The campaign lifecycle is March’s answer to that. It treats a campaign as a first-class object that carries its strategy, its outputs, and its results in one place — and it moves that object through a defined progression so everyone on the team always knows where things stand.

If you’ve worked in software teams, this will feel familiar. The campaign lifecycle is the marketing equivalent of the development lifecycle: the same discipline of moving work through defined stages, the same shared visibility, the same ability to look at a board and know exactly what’s shipping and when.

The campaign starts as a brief. During Plan, the team defines what the campaign is trying to achieve, who it’s for, what channels it will use, and how success will be measured. Ask March can draft the brief for you — describe the objective and it generates a starting point you can edit and refine.

The brief is the single source of truth for the campaign. Everything that gets produced in Coordinate flows from it.

Plan in detail

With the brief locked, the team moves into production. During Coordinate, outputs are created — the blog posts, social posts, emails, ads, and other deliverables the campaign will ship. Each output has an owner, a target date, and a status that moves from Draft to Ready as content is written and reviewed.

Ask March assists throughout: generating first drafts from the brief, refining copy, and running brand checks against your organization’s guidelines. Outputs can be created in bulk from natural language, or generated as AI suggestions based on the brief.

Coordinate in detail

When outputs are Ready, they get published. March connects directly to the platforms where your content lives — 12 social channels, GitHub, Sanity CMS, and more — so you can push content without leaving the campaign.

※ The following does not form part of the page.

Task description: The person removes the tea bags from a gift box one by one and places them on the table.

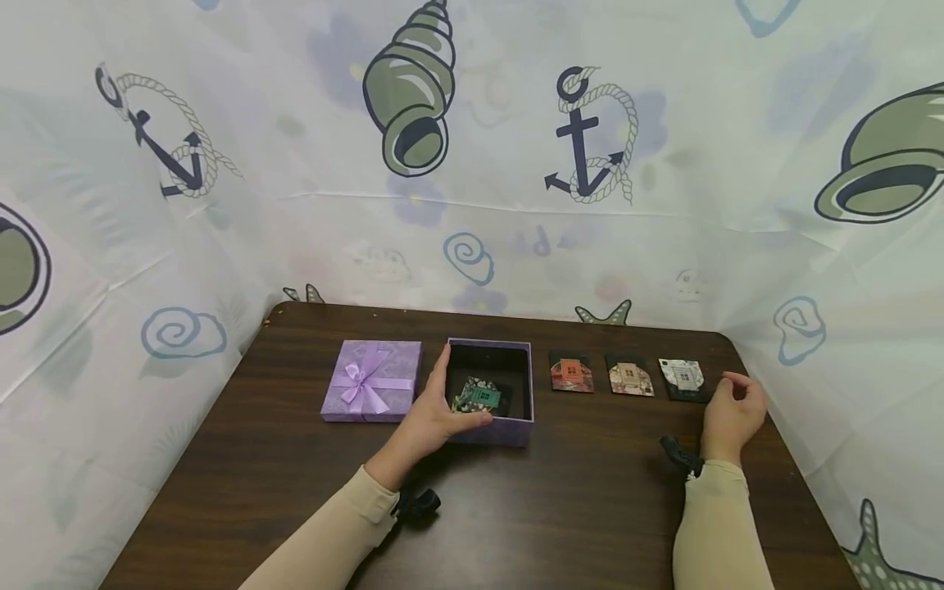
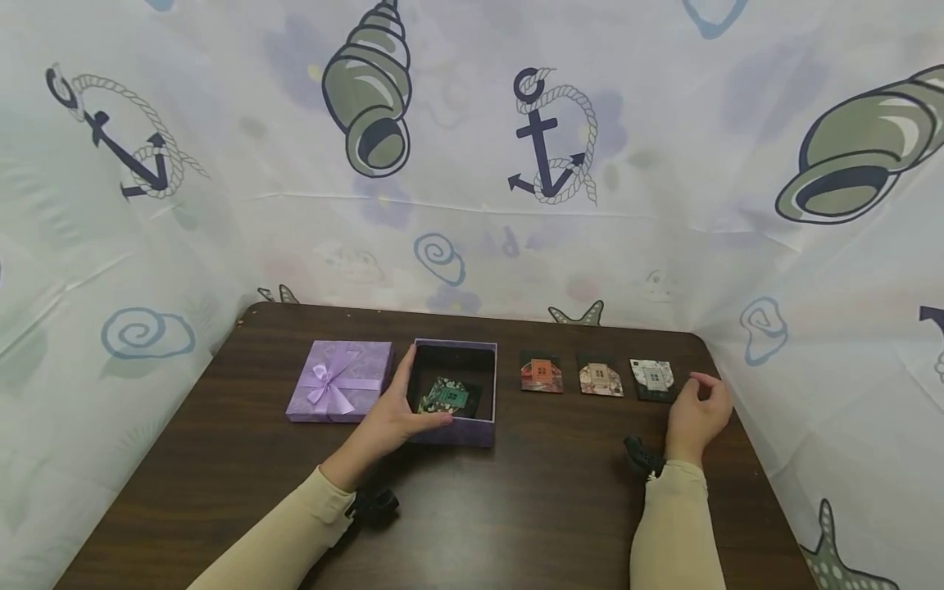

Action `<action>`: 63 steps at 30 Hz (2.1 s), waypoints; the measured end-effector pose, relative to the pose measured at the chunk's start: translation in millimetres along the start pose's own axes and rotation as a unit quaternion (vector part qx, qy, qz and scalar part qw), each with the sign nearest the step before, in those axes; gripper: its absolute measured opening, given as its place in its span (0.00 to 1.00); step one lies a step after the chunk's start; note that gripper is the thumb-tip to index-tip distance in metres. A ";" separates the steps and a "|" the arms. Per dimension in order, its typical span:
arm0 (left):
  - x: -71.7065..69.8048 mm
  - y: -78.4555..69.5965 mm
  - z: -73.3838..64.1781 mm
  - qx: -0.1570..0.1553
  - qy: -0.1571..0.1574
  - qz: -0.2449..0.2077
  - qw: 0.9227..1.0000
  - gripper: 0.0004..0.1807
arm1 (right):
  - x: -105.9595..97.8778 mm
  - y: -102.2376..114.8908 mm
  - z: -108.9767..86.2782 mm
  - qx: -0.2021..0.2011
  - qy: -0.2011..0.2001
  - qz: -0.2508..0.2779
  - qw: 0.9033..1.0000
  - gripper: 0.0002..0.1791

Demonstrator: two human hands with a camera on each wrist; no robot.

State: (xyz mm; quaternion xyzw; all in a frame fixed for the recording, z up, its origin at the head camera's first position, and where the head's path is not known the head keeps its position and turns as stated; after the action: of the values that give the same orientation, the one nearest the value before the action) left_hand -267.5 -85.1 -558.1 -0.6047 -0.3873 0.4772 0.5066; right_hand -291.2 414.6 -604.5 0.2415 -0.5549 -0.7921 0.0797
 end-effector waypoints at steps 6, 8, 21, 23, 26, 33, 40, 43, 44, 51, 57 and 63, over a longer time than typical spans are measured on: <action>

Outputs publish individually as they’re ready. There’s no gate between production and publishing, so teams can run rolling schedules or coordinated launch days, depending on the campaign.

Launch in detail

After content is live, performance data flows back into March from Google Analytics 4 and PostHog. The Improve phase is where the team reviews what worked, compares results against the goals set in the brief, and captures what to carry forward into the next campaign.

Improve closes the loop. The brief that started the campaign is still there — now alongside the results it was designed to generate.

Improve in detail

March tracks progress at two levels: the campaign and the individual outputs inside it.

Campaigns are either active or archived. A campaign is active while work is in progress — from the moment the brief is written through to when the last output is published and results are reviewed. Once the campaign is complete, it can be archived. Archived campaigns are hidden from the default view but remain searchable and fully accessible.

Output statuses are where granular progress lives. Every output moves through three stages:

  • Draft — content is being created
  • Ready — content is approved and queued for publishing
  • Published — content is live

A campaign can have a mix of output statuses at any point. March shows a live count of draft, ready, and published outputs on the campaign card, so the team can see how close a campaign is to completion without opening it.